The report showed that China's holdings of U.S. Treasuries increased by $11.9 billion to $780.2 billion in June. This is China's second increase in holdings since April this year, and it is also the largest increase in U.S. Treasuries this year.
After this increase, China's holdings of U.S. Treasuries have risen to the highest level since January this year. However, the cumulative reduction in holdings this year is still about US$36 billion.
Since April 2022, China's U.S. debt holdings have been below $1 trillion. After reducing holdings in March, China's U.S. debt holdings once fell below the low of $769.6 billion in October last year, setting a new low since March 2009.

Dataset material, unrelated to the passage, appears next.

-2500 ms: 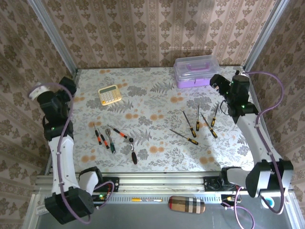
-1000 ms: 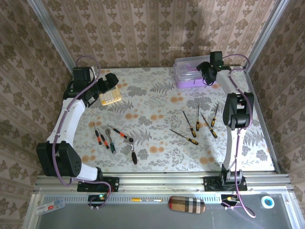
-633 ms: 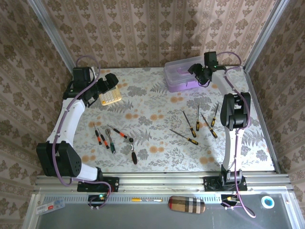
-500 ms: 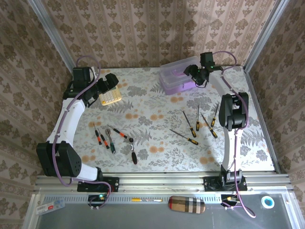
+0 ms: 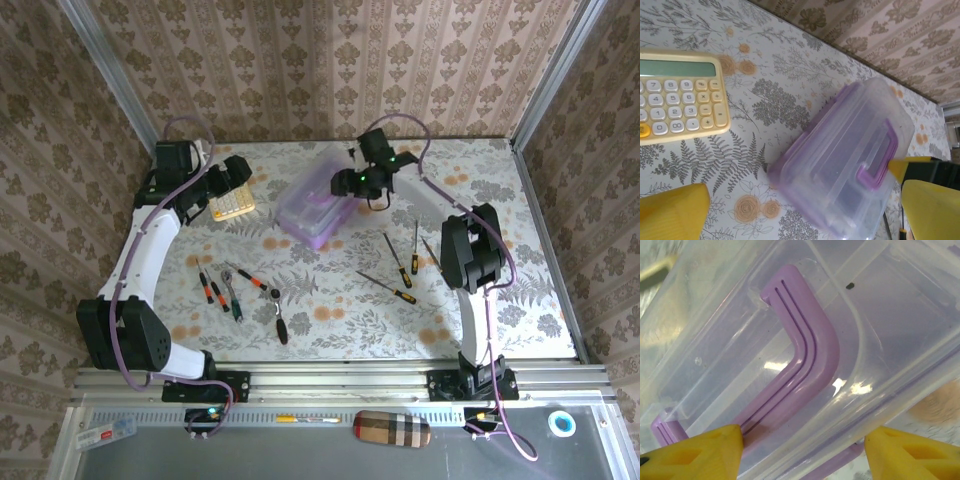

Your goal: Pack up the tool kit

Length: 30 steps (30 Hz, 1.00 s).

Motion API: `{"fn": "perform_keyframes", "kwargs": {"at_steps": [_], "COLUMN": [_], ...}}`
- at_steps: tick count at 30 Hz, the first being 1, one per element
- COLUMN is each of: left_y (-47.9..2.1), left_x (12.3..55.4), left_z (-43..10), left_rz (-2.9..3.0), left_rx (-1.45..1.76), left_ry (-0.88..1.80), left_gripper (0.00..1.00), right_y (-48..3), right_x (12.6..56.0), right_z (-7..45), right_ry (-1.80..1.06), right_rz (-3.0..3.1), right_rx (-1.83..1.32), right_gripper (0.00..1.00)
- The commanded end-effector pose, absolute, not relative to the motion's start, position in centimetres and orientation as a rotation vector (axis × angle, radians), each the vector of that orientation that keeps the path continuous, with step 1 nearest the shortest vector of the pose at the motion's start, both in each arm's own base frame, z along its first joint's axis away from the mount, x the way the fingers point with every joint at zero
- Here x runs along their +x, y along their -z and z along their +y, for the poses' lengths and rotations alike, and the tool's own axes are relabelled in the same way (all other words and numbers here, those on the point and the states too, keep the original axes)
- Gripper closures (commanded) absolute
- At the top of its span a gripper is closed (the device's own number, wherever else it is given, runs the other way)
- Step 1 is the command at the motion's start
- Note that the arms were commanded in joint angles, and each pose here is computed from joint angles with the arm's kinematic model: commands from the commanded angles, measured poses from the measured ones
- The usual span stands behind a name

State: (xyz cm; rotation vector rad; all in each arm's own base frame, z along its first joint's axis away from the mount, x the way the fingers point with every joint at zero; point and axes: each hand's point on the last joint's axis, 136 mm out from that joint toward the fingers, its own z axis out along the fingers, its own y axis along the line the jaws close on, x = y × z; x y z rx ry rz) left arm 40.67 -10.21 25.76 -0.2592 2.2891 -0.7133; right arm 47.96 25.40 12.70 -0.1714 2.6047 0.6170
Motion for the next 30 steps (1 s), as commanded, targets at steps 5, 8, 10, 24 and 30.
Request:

It is worth mentioning that China's increase in holdings of U.S. Treasuries in June just happened to precede the sharp rise in the U.S. Treasury market this summer.
In June, the prices of U.S. Treasury bonds of all maturities generally closed higher. Since then, as market expectations of interest rate cuts have rapidly increased and global stock market turmoil has triggered risk aversion, U.S. Treasury prices have further risen in July and August, with the 10-year U.S. Treasury yield falling below the 4% mark.
At the same time, it is not difficult for market participants to find that this round of increase in China's holdings of U.S. Treasuries also occurred when the People's Bank of China suspended the increase of its gold reserves.On August 7, the latest data released on the official website of the People's Bank of China showed that as of the end of July 2024, my country's central bank gold reserves were 72.8 million ounces (about 2,264.33 tons), the same as last month. This is the third consecutive month that the People's Bank of China has stopped increasing its gold reserves.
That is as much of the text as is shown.